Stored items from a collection
^^^^
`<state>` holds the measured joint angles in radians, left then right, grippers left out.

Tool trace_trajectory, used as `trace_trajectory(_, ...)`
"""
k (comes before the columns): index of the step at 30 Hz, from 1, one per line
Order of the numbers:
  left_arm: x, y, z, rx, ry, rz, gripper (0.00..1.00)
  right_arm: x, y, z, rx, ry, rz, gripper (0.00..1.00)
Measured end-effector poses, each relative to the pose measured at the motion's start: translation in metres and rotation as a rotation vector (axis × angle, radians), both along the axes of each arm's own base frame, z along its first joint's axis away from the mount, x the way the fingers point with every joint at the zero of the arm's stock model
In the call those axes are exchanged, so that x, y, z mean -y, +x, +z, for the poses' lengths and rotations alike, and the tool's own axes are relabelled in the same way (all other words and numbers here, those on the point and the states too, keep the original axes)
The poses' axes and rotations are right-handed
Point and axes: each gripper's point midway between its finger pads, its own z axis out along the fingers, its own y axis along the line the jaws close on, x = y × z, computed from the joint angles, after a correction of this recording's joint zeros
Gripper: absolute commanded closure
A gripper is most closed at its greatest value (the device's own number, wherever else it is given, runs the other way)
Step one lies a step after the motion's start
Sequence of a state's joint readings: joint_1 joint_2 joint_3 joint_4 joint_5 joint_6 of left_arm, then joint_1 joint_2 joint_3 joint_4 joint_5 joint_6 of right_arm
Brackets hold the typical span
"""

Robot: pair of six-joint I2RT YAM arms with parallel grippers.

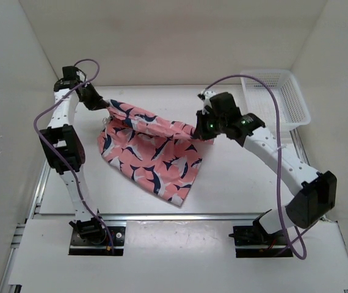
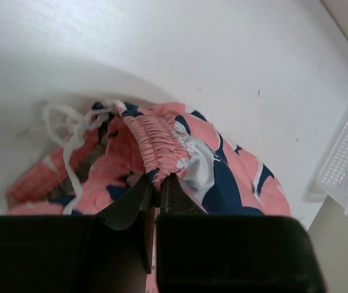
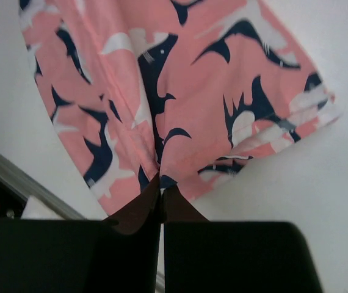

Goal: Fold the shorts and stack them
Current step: Fold the shorts

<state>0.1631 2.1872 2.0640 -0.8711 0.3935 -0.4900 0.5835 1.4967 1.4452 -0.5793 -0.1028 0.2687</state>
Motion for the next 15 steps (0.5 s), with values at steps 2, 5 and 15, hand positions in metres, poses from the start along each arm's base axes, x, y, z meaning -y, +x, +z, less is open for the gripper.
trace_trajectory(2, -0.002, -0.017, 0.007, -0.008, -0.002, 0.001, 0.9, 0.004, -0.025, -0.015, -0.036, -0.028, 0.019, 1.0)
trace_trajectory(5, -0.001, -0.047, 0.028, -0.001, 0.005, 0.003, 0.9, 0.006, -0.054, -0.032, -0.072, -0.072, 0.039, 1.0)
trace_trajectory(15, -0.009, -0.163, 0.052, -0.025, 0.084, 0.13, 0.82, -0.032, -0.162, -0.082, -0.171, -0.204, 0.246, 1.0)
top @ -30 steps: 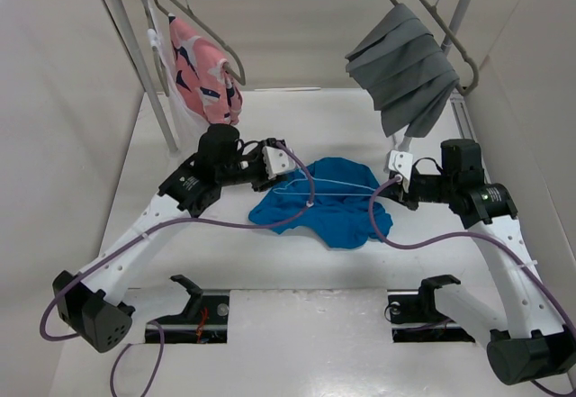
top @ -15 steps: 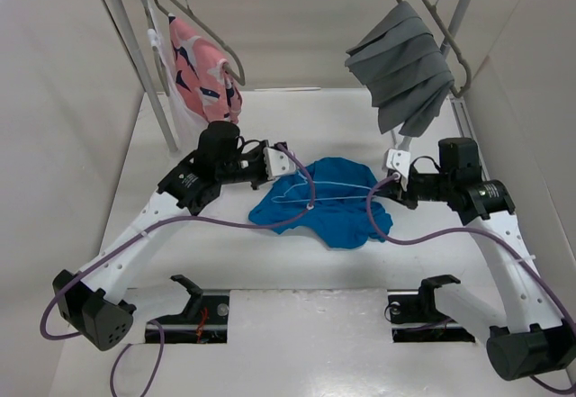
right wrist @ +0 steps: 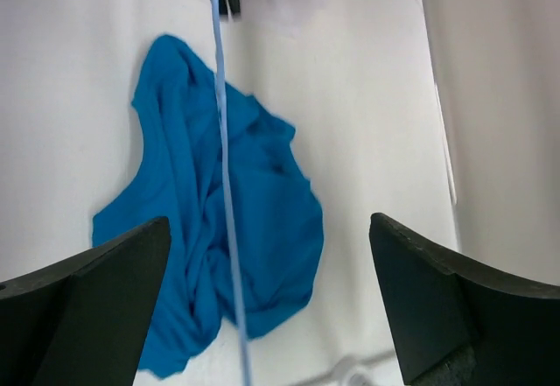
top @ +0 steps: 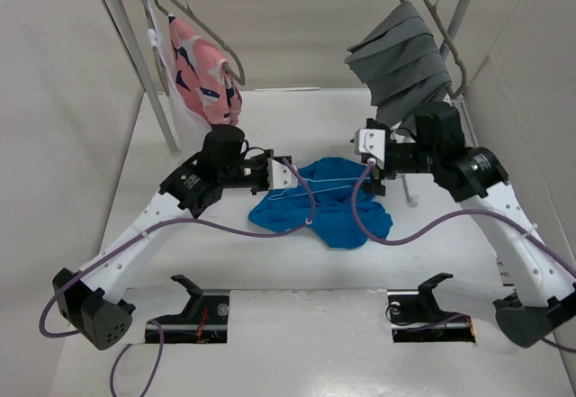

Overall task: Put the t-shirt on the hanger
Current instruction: Place tshirt on hanger

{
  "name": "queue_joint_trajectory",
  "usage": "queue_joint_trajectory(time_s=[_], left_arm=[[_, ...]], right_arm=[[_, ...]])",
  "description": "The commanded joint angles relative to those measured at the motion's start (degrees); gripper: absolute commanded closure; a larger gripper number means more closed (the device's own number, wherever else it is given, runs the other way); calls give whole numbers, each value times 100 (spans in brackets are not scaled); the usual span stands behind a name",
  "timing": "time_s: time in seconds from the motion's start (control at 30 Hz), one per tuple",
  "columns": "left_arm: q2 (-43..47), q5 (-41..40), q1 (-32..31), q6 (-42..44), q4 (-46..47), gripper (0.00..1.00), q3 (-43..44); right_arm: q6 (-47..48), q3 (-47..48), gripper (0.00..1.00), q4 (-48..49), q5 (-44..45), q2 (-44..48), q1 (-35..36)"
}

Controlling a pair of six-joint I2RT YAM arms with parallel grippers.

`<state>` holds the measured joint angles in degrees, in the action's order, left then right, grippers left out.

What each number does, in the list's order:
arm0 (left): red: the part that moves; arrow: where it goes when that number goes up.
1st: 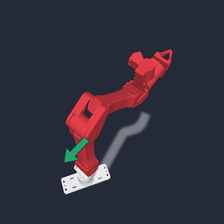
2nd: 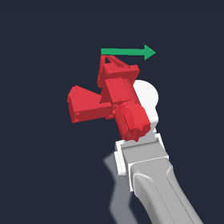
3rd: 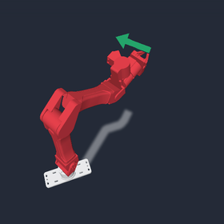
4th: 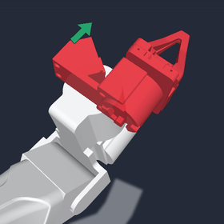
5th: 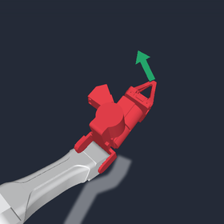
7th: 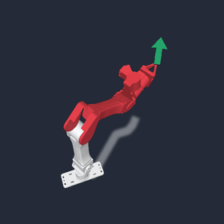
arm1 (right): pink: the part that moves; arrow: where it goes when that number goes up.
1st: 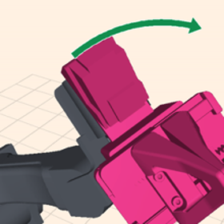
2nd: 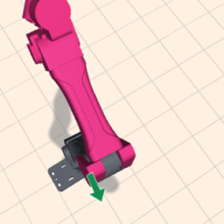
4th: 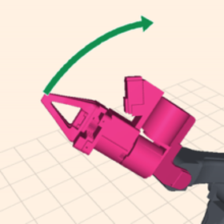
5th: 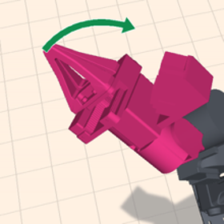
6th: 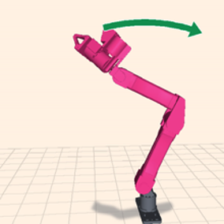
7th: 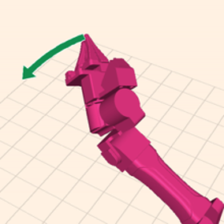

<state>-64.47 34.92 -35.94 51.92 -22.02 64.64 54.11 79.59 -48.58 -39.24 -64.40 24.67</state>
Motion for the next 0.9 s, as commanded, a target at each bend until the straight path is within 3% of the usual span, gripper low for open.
queue_joint_trajectory(time_s=[0.0,0.13,0.2,0.37,0.53,0.6,0.63,0.7,0.83,0.87], left_arm=[[-13,86,-123,248,49,100,259],[-13,86,-123,82,101,100,312],[-13,86,-123,12,102,100,312],[48,24,-123,-173,242,100,251],[153,24,-123,-305,304,100,198],[154,24,-123,-305,304,100,145],[154,24,-123,-305,356,100,145],[154,76,-123,-367,356,100,93],[206,77,-123,-551,488,100,40],[206,77,-123,-551,540,100,40]], right_arm=[[65,503,0,269,276,-606,773],[65,680,0,454,602,-1302,1286],[65,558,2,707,270,-1461,1286],[-189,110,11,1139,-154,-1716,1286],[-760,-575,30,2192,-92,-1769,1225],[-962,-778,39,2396,-92,-1883,1163],[-1024,-779,50,2492,-92,-1883,1111],[-1130,-849,61,2634,-92,-1944,1111],[-1183,-849,100,2696,-40,-2006,1111],[-1183,-901,100,2696,-39,-2006,1058]])
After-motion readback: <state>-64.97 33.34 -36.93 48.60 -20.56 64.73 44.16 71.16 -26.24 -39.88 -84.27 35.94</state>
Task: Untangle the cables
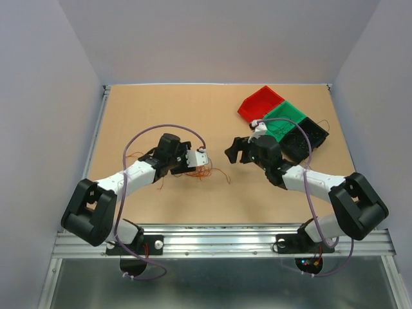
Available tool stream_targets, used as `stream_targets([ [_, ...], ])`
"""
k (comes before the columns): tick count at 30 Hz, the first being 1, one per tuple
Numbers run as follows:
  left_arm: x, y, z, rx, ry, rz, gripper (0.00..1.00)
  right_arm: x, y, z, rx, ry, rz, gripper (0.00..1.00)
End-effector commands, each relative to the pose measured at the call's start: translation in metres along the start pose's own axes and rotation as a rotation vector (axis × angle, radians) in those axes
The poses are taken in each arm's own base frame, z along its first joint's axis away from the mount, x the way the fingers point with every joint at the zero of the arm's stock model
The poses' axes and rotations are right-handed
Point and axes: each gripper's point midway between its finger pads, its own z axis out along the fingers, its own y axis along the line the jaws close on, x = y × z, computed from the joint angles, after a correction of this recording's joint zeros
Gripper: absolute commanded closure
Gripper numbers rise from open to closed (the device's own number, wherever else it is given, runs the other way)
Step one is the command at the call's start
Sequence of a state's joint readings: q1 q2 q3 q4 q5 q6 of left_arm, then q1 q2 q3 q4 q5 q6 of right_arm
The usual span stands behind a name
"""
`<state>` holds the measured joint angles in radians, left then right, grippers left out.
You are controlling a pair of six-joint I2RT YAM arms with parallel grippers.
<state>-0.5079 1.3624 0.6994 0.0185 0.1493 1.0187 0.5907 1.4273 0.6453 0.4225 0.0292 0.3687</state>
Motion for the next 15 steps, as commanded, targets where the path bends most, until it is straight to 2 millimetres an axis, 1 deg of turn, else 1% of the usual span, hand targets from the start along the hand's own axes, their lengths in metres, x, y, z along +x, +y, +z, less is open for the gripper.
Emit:
stream_targets([
  [1,-0.017,0.011,0.01,0.045,-0.07,0.164,0.32,-0.016,0.011,-0.01,-0.05,-0.07,-0.016,0.16],
  [2,-0.023,0.017,0.012,0.039,-0.086,0.186,0.32,-0.017,0.013,-0.013,-0.055,-0.076,-0.016,0.16],
  [3,-0.024,0.013,0.018,0.065,-0.096,0.194,0.33,-0.019,0.012,-0.014,-0.054,-0.081,-0.016,0.15],
  [5,-0.031,0.017,0.024,0.081,-0.115,0.214,0.34,-0.02,0.014,-0.018,-0.062,-0.088,-0.016,0.16],
  [7,-0.028,0.007,0.034,0.145,-0.113,0.222,0.42,-0.021,0.013,-0.021,-0.061,-0.093,-0.017,0.15],
  [8,-0.031,0.01,0.037,0.149,-0.114,0.221,0.48,-0.019,0.012,-0.023,-0.06,-0.092,-0.017,0.15],
  [9,-0.03,0.006,0.043,0.175,-0.111,0.208,0.63,-0.021,0.013,-0.026,-0.064,-0.102,-0.018,0.15],
  [10,-0.031,0.006,0.045,0.182,-0.111,0.196,0.75,-0.022,0.013,-0.027,-0.064,-0.105,-0.018,0.15],
  [12,-0.038,0.014,0.046,0.17,-0.123,0.18,0.94,-0.022,0.014,-0.028,-0.073,-0.103,-0.02,0.15],
  [13,-0.041,0.017,0.043,0.159,-0.131,0.169,1.0,-0.022,0.015,-0.027,-0.073,-0.103,-0.022,0.15],
  [14,-0.044,0.023,0.04,0.13,-0.144,0.165,1.0,-0.022,0.015,-0.026,-0.074,-0.102,-0.022,0.15],
  [15,-0.055,0.035,0.027,0.079,-0.172,0.169,1.0,-0.02,0.02,-0.023,-0.102,-0.09,-0.024,0.15],
])
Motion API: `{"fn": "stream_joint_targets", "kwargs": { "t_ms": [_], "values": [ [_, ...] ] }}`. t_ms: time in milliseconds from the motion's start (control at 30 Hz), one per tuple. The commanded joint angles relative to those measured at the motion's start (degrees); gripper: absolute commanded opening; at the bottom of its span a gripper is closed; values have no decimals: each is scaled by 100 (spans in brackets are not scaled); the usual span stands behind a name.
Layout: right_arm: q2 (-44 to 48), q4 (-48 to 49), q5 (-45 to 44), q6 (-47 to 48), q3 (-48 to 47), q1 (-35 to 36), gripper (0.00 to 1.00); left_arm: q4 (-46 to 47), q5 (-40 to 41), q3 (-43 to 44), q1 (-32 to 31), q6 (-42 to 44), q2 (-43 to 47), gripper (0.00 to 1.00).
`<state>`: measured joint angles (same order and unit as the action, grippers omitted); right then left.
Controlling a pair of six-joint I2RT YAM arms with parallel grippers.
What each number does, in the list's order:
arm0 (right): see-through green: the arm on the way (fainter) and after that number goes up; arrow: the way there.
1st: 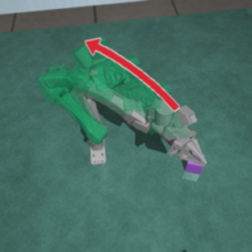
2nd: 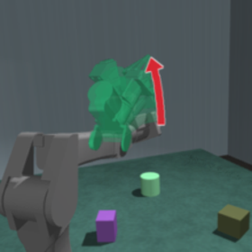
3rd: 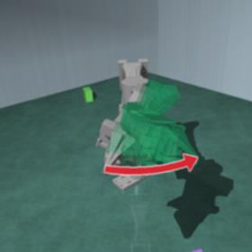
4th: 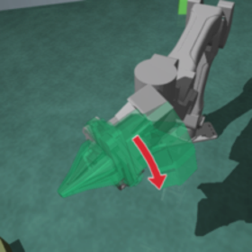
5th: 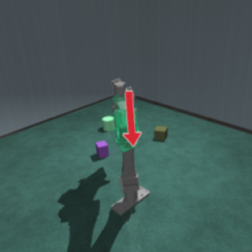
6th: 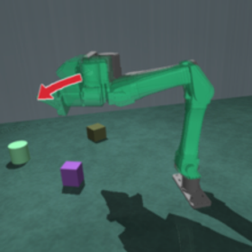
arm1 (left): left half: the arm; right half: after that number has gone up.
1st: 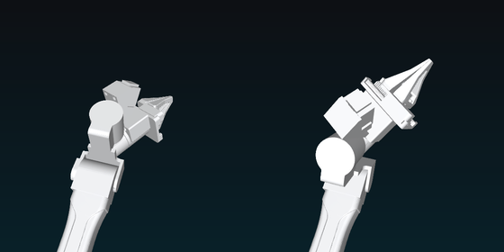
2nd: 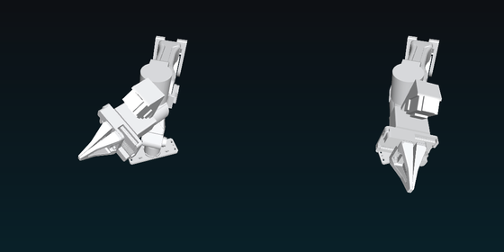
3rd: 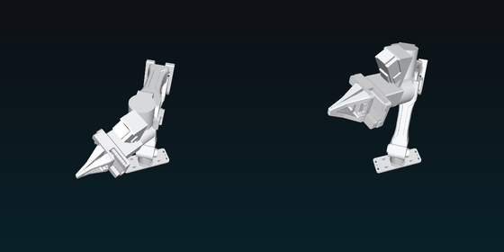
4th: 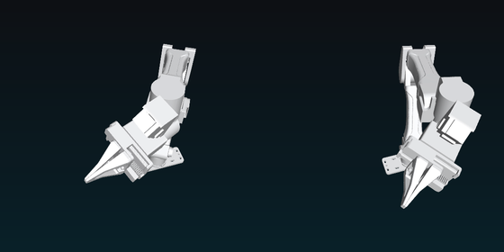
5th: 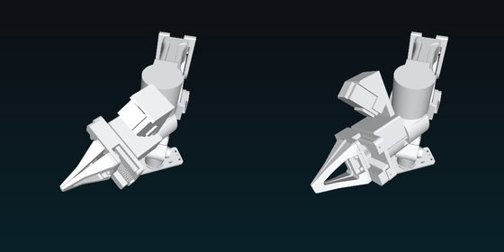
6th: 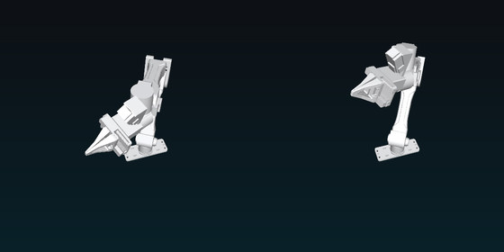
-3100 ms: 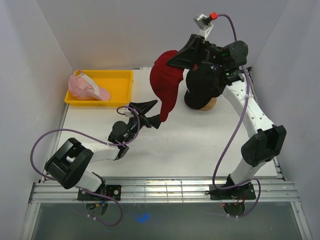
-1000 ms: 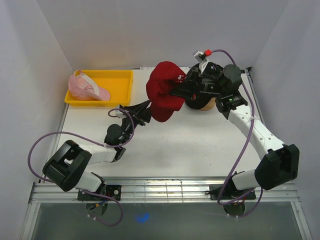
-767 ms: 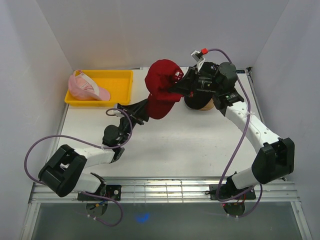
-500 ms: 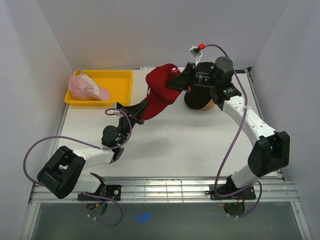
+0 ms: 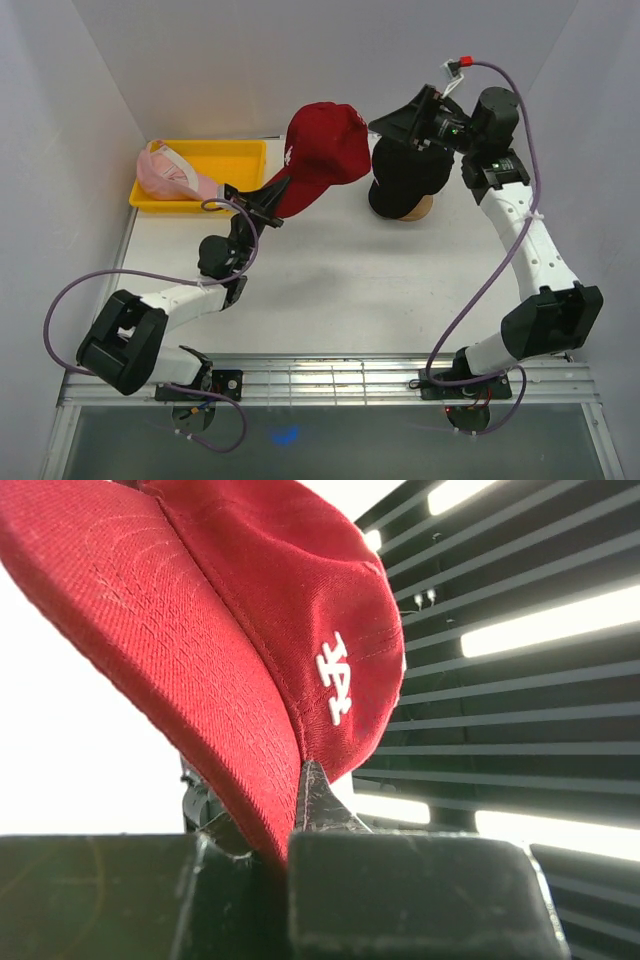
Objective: Stack the hats
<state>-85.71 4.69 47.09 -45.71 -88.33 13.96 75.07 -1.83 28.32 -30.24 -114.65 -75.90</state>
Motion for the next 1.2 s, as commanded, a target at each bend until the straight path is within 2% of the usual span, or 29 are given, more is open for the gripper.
{"fn": "stream_joint_targets", "kwargs": {
  "t_ms": [0,33,67,100,200,267,333,367,467,600,767,800,933,1033,1133,1167],
  "values": [
    [449,-669,-657,-395,-351,-366,86,640,-125,445,71,-479,-74,0],
    [494,-1054,-884,-403,-386,-411,96,641,-134,516,71,-471,-170,0],
    [564,-1293,-982,-412,-447,-533,98,623,-134,587,71,-453,-206,0],
    [599,-1443,-1017,-429,-430,-586,93,623,-134,718,79,-427,-250,0],
    [757,-1594,-983,-509,-212,-701,91,614,-160,1043,80,-348,-452,0],
    [819,-1986,-1122,-421,-210,-701,92,579,-195,1246,80,-278,-670,0],
    [976,-2095,-1307,-499,122,-701,100,562,-143,1535,36,-207,-777,0],
    [1143,-2060,-1403,-535,289,-736,87,596,-108,1632,36,-155,-925,0],
    [1197,-2522,-1712,-237,414,-832,60,667,-238,2159,36,-154,-1311,0],
    [1127,-2614,-1572,54,457,-868,57,500,-301,2775,-96,39,-1733,0],
    [1163,-1218,-975,-1059,1502,-842,58,834,-266,3679,-377,153,-2517,0],
    [1127,-642,-904,-1297,1608,-816,58,860,-353,3812,-421,214,-2744,0],
    [811,529,-657,-2212,1785,-780,53,1563,-529,4717,-518,198,-3587,0],
    [566,1426,-771,-2933,1873,-780,54,1519,-529,4701,-553,373,-3669,0],
    [363,1841,-990,-3539,1907,-807,53,1861,-529,4674,-597,312,-3862,0],
    [327,2252,-1087,-3706,2003,-815,53,1915,-477,4622,-597,277,-3915,0]
  ]
}}
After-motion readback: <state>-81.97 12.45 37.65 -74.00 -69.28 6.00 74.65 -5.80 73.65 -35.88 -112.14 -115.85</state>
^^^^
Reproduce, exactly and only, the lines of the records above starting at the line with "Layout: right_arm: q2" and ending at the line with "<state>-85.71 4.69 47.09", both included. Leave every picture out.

Layout: right_arm: q2 (-44 to 48), q4 (-48 to 49), q5 (-45 to 44), q6 (-47 to 48), q3 (-48 to 47), q1 (-35 to 36), gripper (0.00 to 1.00); left_arm: q4 (-46 to 47), q5 (-40 to 41), q3 (-43 to 44), q1 (-32 to 31), q6 (-42 to 44), q2 (-43 to 47), gripper (0.00 to 1.00).
`<state>`: measured joint angles (same order and unit as the action, grippers omitted); right then left.
Controlling a pair of six-joint I2RT YAM arms with parallel grippers.
What each number does, in the list's order:
arm0 (right): see-through green: the arm on the way (fainter) and after that number goes up; arrow: the way there.
1st: 
2nd: 
3rd: 
4th: 
5th: 
6th: 
arm1 (left): left half: the arm; right half: after that number has gone up.
1st: 
2nd: 
3rd: 
4th: 
5th: 
6th: 
-3100 ms: 
-1000 ms: 
-767 ms: 
-500 ms: 
+0 ms: 
Objective: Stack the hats
<state>-85.71 4.69 47.09 -45.71 -88.33 13.96 75.07 -1.83 28.32 -30.24 -114.65 -75.90</state>

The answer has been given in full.